While this paper was not designed to compare the results of robotic versus open and laparoscopic hepatectomy, our results compared favorably to other reported series [20]. Internally within our program, we do not have a laparoscopic group for comparison since we mainly utilize robotic approach for all our minimally invasive hepatectomies. On the contrary, patients who underwent open hepatectomy typically require major vessel resection and reconstruction, which make this an “apple to orange” comparison. In this current series, ten (13%) patients experienced postoperative complications, which is lower than those reported in the literature. Ho et al. conducted a systemic review of 19 case series including a total of 217 liver resections, where they reported 20% postoperative complication rate [20]. Choi et al. [17] from a modern Asian liver cancer center in Korea reported 43.3% postoperative complication rate. The most common complication in our series was bile leak (3.8%). All of these patients were managed with computed tomography (CT)-guided percutaneous drainage, and the drain was removed within 1–3 weeks after the placement. One patient developed respiratory insufficiency triggered by pneumonia and pleural effusions after a robotic right partial hepatectomy for hepatocellular carcinoma. His respiratory insufficiency was further complicated by multiorgan failure and the patient eventually died on postoperative day 16. One patient developed an enterocutaneous fistula, most likely from an unrecognized bowel injury during extensive lysis of adhesions. This patient had several prior incisional hernia repairs with synthetic mesh placement.

The rate of ‘open’ conversion in our series was 1% due to difficult access to the posteromedially located segment 8 tumor. Most series reported ‘open’ conversion rate between 6.7% and 20% [13, 17,18,19,20,21,22,23,24]. Despite the true advantage of robotic approach over the conventional laparoscopic method in liver surgery has not been validated in a randomized clinical trial, we as strong proponents of robotic hepatectomy believe that robot enables more complex liver resections to be done safely. Because the robotic technique overcomes many of the technical limitations of laparoscopic liver resection, a greater percentage of major hepatectomy can be completed in a truly minimally invasive fashion, without the need of a handport or a minilaparotomy incision [19]. Tsung et al. reported a matched comparison study comparing robotic to laparoscopic hepatectomies. In that study, 93% of robotic hepatectomies were completed in purely minimally invasive fashion compared to only 49.1% of those that were performed laparoscopically [19]. Specifically for robotic liver surgery, it is vital to have an adequately trained surgeon at the patient’s bedside as a ‘wingman’ who helps managing the installation and the exchange of the robotic arms along with suctioning and optimal retraction to help providing the best exposure to the operating surgeon, and also to perform safe stapling of major vessels during parenchymal transection when needed [25,26,27].

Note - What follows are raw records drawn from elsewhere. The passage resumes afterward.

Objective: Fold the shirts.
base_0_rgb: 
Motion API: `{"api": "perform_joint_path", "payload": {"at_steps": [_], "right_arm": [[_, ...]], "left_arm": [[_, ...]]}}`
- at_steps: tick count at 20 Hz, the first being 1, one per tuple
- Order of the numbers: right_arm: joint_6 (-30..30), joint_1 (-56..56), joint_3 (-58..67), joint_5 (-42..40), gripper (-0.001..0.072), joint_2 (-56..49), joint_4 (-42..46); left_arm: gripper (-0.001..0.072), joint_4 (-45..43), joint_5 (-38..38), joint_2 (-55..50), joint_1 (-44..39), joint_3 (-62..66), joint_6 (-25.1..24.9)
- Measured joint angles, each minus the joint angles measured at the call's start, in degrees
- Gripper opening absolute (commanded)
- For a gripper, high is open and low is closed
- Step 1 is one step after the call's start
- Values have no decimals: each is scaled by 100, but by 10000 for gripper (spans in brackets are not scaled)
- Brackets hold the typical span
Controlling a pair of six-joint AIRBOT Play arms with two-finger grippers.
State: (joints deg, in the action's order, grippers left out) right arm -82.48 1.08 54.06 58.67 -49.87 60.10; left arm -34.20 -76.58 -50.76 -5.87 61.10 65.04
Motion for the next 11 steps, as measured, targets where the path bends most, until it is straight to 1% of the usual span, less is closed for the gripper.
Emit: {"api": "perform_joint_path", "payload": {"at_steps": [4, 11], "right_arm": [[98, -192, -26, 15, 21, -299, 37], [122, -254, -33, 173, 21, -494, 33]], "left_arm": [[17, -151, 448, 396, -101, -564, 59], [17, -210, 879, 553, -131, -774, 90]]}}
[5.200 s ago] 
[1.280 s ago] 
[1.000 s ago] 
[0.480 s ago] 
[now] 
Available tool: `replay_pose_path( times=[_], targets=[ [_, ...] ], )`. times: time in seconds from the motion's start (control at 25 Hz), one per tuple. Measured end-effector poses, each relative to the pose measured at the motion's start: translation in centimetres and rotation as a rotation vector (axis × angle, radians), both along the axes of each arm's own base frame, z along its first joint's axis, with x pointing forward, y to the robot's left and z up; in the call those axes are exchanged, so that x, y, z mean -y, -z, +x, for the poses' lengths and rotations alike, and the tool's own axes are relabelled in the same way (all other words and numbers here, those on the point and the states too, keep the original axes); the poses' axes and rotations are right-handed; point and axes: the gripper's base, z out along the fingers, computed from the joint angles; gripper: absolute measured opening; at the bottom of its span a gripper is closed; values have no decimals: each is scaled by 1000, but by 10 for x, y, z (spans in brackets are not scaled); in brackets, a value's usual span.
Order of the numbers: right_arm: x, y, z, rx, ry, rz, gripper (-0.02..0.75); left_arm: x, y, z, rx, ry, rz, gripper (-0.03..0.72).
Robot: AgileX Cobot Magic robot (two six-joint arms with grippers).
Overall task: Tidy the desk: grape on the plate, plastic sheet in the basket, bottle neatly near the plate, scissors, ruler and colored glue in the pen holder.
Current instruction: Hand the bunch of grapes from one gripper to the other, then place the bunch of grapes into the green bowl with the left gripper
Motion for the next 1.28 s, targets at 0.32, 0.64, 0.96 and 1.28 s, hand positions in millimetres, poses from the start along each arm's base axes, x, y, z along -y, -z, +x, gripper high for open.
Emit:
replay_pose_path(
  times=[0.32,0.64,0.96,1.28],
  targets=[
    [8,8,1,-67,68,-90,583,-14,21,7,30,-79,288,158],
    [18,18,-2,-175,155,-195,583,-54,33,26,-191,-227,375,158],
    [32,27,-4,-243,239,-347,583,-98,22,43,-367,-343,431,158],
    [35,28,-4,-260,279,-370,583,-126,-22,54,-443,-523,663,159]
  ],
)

Readmissions within 30 days of hospital discharge were seen in eight (10%) patients. Two patients were readmitted for bile leak which was managed by percutaneous drain placement. One patient presented to the emergency department for jaundice without any other systemic symptoms. CT scan did not show any evidence of biliary leak or obstruction. He was readmitted to the surgical floor for fluid resuscitation and the jaundice gradually resolved within 48 h. No patients required reoperation in this series.

Conclusion

Our serious support that robotic hepatectomy is safe and feasible, with favorable short-term outcomes for both benign and malignant tumors and with a low ‘open’ conversion rate. Robotic technology extends the application of minimally invasive techniques in the field of hepatobiliary surgery.